Walking: Fitness Walking Brings Bushel of Benefits (cont.)

At the other end of the spectrum, walking can also help meet children's health needs, says Charles Corbin, MD, author of the NASPE's physical activity guidelines. "Kids need to expend enough calories during the day to maintain desirable weight," he says. "Plus, they need to expend energy consistent with building bones and muscles for fitness and normal growth and development."

The Basics of Fitness Walking

Most people may think they've mastered this skill at toddler age, but certain steps apparently need to be taken in order to maximize the health benefits of going by foot:

Timetable: The Surgeon General recommends moderate amounts of activities such as a brisk walk of at least 30 minutes a day every day for overall health. The NASPE proposes that kids get more -- from 60 minutes up to several hours of physical activity (which includes walking) a day -- on most, if not all days of the week. People looking to lose weight are encouraged by the AARP to hit the pavement at least an hour a day for most days. For heart, lung, and circulation health, the AHA suggests 30 minutes of vigorous activity (including walking) a day, three to four times a week.
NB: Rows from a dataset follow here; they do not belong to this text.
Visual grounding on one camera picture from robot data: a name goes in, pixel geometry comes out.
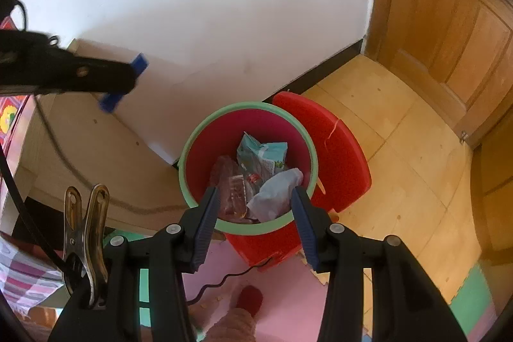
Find teal printed plastic wrapper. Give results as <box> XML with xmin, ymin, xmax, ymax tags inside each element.
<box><xmin>246</xmin><ymin>167</ymin><xmax>305</xmax><ymax>223</ymax></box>

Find thin black floor cable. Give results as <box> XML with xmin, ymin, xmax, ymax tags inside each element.
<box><xmin>188</xmin><ymin>254</ymin><xmax>279</xmax><ymax>304</ymax></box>

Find heart print patchwork bed sheet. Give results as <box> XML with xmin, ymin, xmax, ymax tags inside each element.
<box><xmin>0</xmin><ymin>232</ymin><xmax>67</xmax><ymax>316</ymax></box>

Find wooden door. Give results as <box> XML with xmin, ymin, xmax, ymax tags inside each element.
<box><xmin>366</xmin><ymin>0</ymin><xmax>513</xmax><ymax>150</ymax></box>

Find red bucket green rim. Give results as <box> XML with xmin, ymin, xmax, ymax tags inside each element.
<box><xmin>178</xmin><ymin>102</ymin><xmax>334</xmax><ymax>274</ymax></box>

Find teal printed packaging bag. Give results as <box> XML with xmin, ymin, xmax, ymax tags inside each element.
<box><xmin>236</xmin><ymin>131</ymin><xmax>289</xmax><ymax>178</ymax></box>

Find wooden cabinet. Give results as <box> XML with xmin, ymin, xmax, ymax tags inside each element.
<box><xmin>471</xmin><ymin>126</ymin><xmax>513</xmax><ymax>258</ymax></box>

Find foam puzzle floor mats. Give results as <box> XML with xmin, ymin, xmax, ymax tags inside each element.
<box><xmin>102</xmin><ymin>230</ymin><xmax>508</xmax><ymax>342</ymax></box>

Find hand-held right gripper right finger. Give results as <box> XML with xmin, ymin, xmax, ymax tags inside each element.
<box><xmin>290</xmin><ymin>186</ymin><xmax>467</xmax><ymax>342</ymax></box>

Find metal spring clamp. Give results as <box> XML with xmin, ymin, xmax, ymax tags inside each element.
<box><xmin>62</xmin><ymin>185</ymin><xmax>111</xmax><ymax>311</ymax></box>

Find clear plastic blister pack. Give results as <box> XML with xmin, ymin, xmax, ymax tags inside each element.
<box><xmin>208</xmin><ymin>155</ymin><xmax>259</xmax><ymax>223</ymax></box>

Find red slipper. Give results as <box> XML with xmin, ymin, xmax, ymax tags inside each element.
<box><xmin>236</xmin><ymin>285</ymin><xmax>264</xmax><ymax>315</ymax></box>

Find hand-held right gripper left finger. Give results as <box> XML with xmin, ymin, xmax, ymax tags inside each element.
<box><xmin>48</xmin><ymin>186</ymin><xmax>220</xmax><ymax>342</ymax></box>

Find red floral wall cloth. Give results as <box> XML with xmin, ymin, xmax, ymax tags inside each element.
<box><xmin>0</xmin><ymin>15</ymin><xmax>35</xmax><ymax>150</ymax></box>

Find small clear bottle red label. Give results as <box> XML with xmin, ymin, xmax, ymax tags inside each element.
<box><xmin>230</xmin><ymin>173</ymin><xmax>263</xmax><ymax>186</ymax></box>

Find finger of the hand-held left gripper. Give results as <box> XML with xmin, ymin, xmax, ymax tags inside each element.
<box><xmin>99</xmin><ymin>93</ymin><xmax>128</xmax><ymax>113</ymax></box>
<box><xmin>60</xmin><ymin>54</ymin><xmax>150</xmax><ymax>93</ymax></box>

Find red bin lid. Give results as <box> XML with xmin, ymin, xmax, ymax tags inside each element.
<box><xmin>273</xmin><ymin>91</ymin><xmax>372</xmax><ymax>215</ymax></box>

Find light wooden side table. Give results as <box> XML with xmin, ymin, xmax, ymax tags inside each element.
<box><xmin>8</xmin><ymin>38</ymin><xmax>189</xmax><ymax>240</ymax></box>

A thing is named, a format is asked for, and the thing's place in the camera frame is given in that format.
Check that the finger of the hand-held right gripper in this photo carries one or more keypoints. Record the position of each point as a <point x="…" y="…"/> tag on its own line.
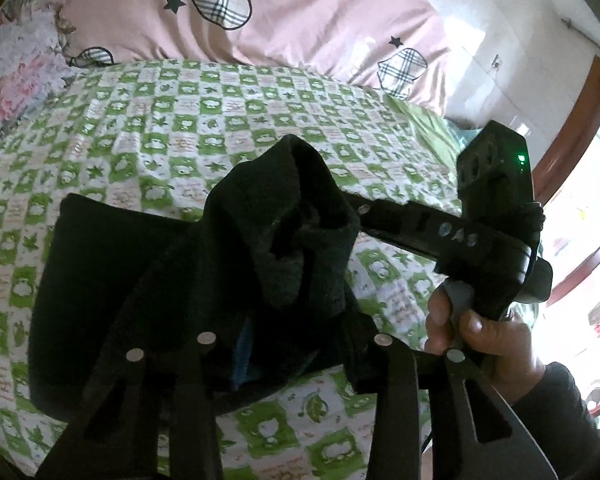
<point x="410" y="225"/>

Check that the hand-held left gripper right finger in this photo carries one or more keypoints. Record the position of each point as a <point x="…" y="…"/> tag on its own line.
<point x="395" y="385"/>

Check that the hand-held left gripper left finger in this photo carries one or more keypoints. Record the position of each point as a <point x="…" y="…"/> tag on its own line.
<point x="241" y="360"/>

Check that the black pants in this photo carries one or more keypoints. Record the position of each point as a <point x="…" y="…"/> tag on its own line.
<point x="105" y="285"/>

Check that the person's right forearm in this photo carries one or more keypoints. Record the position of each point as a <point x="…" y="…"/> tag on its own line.
<point x="555" y="420"/>

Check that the person's right hand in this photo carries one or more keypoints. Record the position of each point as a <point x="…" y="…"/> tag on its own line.
<point x="500" y="350"/>

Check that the plain green sheet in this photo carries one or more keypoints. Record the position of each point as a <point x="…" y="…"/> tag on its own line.
<point x="420" y="125"/>

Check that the pink quilt with plaid hearts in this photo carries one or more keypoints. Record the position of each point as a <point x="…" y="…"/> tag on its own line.
<point x="305" y="25"/>

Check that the green checked bed sheet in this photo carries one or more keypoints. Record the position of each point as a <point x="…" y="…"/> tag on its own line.
<point x="155" y="125"/>

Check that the wooden window frame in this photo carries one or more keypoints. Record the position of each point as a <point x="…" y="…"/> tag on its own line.
<point x="570" y="130"/>

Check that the white wall socket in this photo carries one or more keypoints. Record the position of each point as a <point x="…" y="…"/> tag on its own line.
<point x="497" y="62"/>

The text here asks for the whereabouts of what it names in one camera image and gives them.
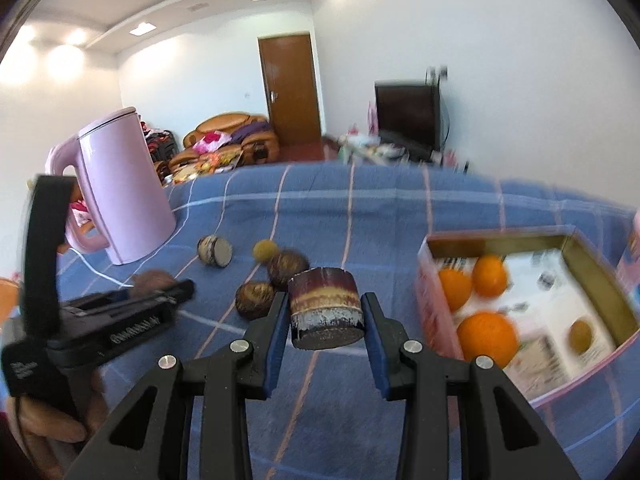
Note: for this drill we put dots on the person's left hand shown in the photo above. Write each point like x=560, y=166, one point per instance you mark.
x=50, y=425

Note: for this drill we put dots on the brown cake piece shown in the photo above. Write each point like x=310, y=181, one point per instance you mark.
x=325, y=305

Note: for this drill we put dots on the pink electric kettle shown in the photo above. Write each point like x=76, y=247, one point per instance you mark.
x=125, y=185

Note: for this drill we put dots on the black television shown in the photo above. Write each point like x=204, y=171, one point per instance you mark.
x=405, y=110

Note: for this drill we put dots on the ceiling air vent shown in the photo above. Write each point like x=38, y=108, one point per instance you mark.
x=197, y=7

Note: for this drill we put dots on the brown-green kiwi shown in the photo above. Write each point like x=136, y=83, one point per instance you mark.
x=263, y=251
x=581, y=336

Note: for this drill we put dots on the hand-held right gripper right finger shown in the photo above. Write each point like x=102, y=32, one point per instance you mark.
x=375, y=340

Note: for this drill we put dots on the pink tin box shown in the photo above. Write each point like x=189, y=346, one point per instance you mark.
x=435, y=310

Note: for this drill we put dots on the white television stand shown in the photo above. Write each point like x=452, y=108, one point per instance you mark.
x=380, y=152

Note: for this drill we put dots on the brown wooden door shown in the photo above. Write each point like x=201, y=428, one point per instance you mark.
x=290, y=90

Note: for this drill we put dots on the dark round beet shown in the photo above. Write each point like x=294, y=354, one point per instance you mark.
x=255, y=300

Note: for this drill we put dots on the brown leather armchair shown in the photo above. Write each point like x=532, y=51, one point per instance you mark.
x=220, y=122

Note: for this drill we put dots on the blue checked blanket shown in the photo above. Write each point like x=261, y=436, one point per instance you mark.
x=350, y=210

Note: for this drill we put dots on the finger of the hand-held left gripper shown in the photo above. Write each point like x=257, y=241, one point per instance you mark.
x=150, y=297
x=100, y=299

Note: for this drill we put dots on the pink floral cushion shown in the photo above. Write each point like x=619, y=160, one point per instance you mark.
x=209, y=141

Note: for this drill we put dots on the dark shelf rack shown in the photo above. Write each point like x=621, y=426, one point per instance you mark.
x=162, y=150

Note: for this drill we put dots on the large orange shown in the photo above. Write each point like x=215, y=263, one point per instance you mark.
x=487, y=337

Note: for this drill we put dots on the pink cartoon cup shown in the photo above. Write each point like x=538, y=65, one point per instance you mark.
x=634, y=245

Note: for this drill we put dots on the purple cloth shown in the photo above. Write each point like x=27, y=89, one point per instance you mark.
x=250, y=131

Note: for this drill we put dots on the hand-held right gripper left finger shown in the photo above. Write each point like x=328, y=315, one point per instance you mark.
x=277, y=340

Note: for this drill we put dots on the small orange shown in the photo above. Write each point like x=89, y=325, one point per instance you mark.
x=455, y=289
x=490, y=276

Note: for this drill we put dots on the pink gift bag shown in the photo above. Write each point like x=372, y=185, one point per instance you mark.
x=373, y=117

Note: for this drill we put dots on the round ceiling spotlight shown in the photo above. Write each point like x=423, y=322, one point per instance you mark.
x=75, y=36

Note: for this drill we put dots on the cluttered coffee table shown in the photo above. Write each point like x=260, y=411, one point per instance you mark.
x=205, y=165

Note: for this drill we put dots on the wall socket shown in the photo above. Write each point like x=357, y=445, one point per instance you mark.
x=436, y=73

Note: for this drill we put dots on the pink floral cloth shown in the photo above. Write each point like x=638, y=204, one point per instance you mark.
x=81, y=212
Many of these guidelines allow time requirements to be non-continuous, with bouts of physical activity sprinkled throughout the day.

Intensity: On a scale of 1 to 10, with 1 meaning relaxed and 10 thoroughly exhausted, Stein advises starting a walk at level 2 or 3, working up to level 6 to 8, and then cooling down to a 2. "The recommendation is the same for everyone," he says, "because as you get more and more fit, you actually end up having to walk faster or steeper to keep that 6 to 8 up."

Form: Stein says it doesn't matter whether someone is swinging his or her shoulders or walking straight from the hip, as long as they're comfortable and have the right intensity. Hoffmann, however, says it's best to have elbows bent at a 90 degree angle, the arms swinging freely so that they come up to about chest level, the fingers curled into a loose fist, and the feet moving forward at a brisk pace. "If your hands are just dangling at the sides, you're probably not walking fast enough to get any heart rate increase," says Hoffmann, who notes that the extremely sedentary and overweight can begin an exercise plan with a stroll and work up to a quicker pace.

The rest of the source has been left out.